Lineage
Datafold offers a column-level and tabular lineage view.
Column-level lineage
Datafold’s column-level lineage helps users trace and document the history, transformations, dependencies, and both downstream and upstream processes of a specific data column within an organization’s data assets. This feature allows you to pinpoint the origins of data validation issues and comprehensively identify downstream data processes and applications.
To view column-level lineage, click on the Columns dropdown menu of the selected asset.
Lineage Graph Columns Dropdown
Highlight path between assets
To highlight the column path between assets, click the specific column. Reset the view by clicking the Exit the selected path button.
Selected Path in Lineage Graph
Tabular lineage
Datafold also offers a tabular lineage view.

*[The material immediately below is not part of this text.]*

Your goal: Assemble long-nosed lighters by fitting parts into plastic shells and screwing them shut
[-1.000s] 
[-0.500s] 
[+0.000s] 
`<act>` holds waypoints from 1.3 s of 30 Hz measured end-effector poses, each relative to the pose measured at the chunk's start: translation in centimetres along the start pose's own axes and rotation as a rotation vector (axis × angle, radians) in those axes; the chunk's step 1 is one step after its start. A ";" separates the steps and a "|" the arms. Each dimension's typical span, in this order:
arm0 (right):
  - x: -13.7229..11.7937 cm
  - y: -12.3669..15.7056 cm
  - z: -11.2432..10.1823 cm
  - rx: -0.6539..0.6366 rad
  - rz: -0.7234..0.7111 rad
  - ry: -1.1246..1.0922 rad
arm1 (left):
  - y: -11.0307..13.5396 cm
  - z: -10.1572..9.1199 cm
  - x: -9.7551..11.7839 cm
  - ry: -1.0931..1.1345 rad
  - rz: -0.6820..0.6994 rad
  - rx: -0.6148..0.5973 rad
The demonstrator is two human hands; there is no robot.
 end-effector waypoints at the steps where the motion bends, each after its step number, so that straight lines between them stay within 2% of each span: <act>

You can sort lineage information by depth, asset type, identifier, and owner. Click on the Actions button for further options:
Tabular Lineage Actions Dropdown
Focus lineage on current node
Drill down onto the data node or column of interest.
Show SQL query
Access the SQL query associated with the selected column to understand how the data was queried from the source:
Show SQL Query in Tabular Lineage
Show usage details
Access detailed information about the column’s read, write, and cumulative read (the sum of read count including read count of downstream columns) for the previous 7 days:
Usage Details in Tabular Lineage
Search and filters
Datafold offers powerful search and filtering capabilities to help users quickly locate specific data assets and isolate data connections of interest.
In both the graphical and tabular lineage views, you can filter by tables or columns within tables, allowing you to go as granular as needed.
Search and Filter in Tabular Lineage
Table filtering
Simply enter the table’s name in the search bar to filter and display all relevant information associated with that table.
Column filtering
To focus specifically on columns, you can search using a combination of keywords. For instance, searching “column table” will display columns associated with a table, while a query like “column dim customer” narrows the search to columns within the “dim customer” table.
Settings
You can configure the settings for Lineage under Settings > Data Connections > Advanced Settings:
Lineage Advanced Settings
Schema indexing schedule
Customize the frequency and timing of when to update the indexes on database schemas. The schedule is defined through a cron tab expression.
Table inclusion/exclusion
You can filter to include and/or exclude specific tables to be shown in Lineage.
When the inclusion list is set, only the tables specified in this list will be visible in the lineage and search results.
When the inclusion list is not set, all tables will be visible by default, except for those explicitly specified in the exclusion list.
Lineage update schedule
Customize the frequency and timing of when to scan the query history of your data warehouse to build and update the data lineage. The schedule is defined through a cron tab expression.